Lucinda drew herself in through the open window with an alacrity remarkable for one of her years.
“Yes, he’s back,” she yelled.
Aunt Mary looked at her with a sort of incensed patience.
“Well, what’s he doin’? If he’s back, where is he? Lucinda, if you knew how hard it is for me to keep quiet you’d answer when I asked things. Why in Heaven’s name don’t you say suthin’? Anythin’? Anythin’ but nothin’, that is.”
“He’s mowin’,” Lucinda shrieked.
“Sewin’!” exclaimed Aunt Mary. “What’s he sewin’? Where’s he sewin’? Have you stopped doin’ his darnin’?”
Lucinda gathered breath by compressing her sides with her hands, and then replied, directing her voice right into the ear-trumpet:
“He’s mowin’ the back lawn.”
Aunt Mary winced and shivered.
“My heavens, Lucinda!” she exclaimed, sharply. “I wish’t there was a school to teach outsiders the use of an ear-trumpet. They can’t seem to hit the medium between either mumblin’ or splittin’ one’s ear drums.”

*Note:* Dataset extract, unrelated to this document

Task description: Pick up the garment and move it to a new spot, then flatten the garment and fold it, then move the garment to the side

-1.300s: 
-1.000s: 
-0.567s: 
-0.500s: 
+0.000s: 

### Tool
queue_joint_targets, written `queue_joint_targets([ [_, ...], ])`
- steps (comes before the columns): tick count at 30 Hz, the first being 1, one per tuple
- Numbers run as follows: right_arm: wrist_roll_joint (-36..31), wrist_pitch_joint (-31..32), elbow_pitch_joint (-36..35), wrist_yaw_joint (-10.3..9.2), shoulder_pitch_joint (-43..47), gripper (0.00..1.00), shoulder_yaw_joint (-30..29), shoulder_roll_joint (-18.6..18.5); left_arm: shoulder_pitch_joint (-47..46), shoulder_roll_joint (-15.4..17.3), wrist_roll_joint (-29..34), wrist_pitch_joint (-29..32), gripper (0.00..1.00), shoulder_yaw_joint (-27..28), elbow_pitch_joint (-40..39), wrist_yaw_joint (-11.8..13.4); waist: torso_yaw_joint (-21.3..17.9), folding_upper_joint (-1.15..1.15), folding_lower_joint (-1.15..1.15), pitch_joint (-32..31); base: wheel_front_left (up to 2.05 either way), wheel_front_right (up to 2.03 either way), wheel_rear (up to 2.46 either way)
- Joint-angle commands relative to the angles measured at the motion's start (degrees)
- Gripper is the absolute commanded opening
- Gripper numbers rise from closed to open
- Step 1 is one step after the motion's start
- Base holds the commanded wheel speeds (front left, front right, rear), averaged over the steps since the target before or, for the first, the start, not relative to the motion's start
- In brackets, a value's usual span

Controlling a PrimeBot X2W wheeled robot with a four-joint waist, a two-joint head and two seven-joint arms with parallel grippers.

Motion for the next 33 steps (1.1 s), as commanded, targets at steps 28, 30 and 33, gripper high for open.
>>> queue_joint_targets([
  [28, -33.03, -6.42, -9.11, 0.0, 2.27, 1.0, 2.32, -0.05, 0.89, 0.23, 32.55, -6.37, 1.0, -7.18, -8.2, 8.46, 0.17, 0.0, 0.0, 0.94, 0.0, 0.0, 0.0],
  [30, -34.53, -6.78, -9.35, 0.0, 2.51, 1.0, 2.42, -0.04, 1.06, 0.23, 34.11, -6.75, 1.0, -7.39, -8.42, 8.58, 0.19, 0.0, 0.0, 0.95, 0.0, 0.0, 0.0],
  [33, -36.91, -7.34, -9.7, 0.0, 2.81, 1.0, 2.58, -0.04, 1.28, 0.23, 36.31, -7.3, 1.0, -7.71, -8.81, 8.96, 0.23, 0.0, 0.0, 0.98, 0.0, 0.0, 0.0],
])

Lucinda was too much out of breath from her effort to attempt any audible penitence. Her mistress continued:
“Well, you find him wherever he is, and tell him to harness up the buggy and go and get Mr. Stebbins as quick as ever he can. Hurry!”
Lucinda exited with a promptitude that fulfilled all that her lady’s heart could wish. She found Joshua whetting his scythe.
“She wants Mr. Stebbins right off,” said Lucinda.
“Then she’ll get Mr. Stebbins right off,” said Joshua. And he headed immediately for the barn.
Lucinda ran along beside him. It did seem to Lucinda as if in compensation for her slavery to Aunt Mary she might have had a sympathizer in Joshua.
“I guess she wants to change her will,” she panted, very much out of breath.
“Then she’ll change her will,” said Joshua. And as his steady gait was much quicker than poor Lucinda’s halting amble, and as he saw no occasion to alter it, the conversation between them dwindled into space then and there.
Half an hour later Billy went out of the drive at a swinging pace and an hour after that Mr. Stebbins was brought captive to Aunt Mary’s throne.
She welcomed him cordially; Lucinda was promptly locked out, and then the old lady and her lawyer spent a momentous hour together. Mr. Stebbins was taken into his client’s fullest confidence; he was regaled with enough of the week’s history to guess the rest; and he foresaw the outcome as he had foreseen it from the moment of the rupture.
Aunt Mary was very sincere in owning up to her own past errors.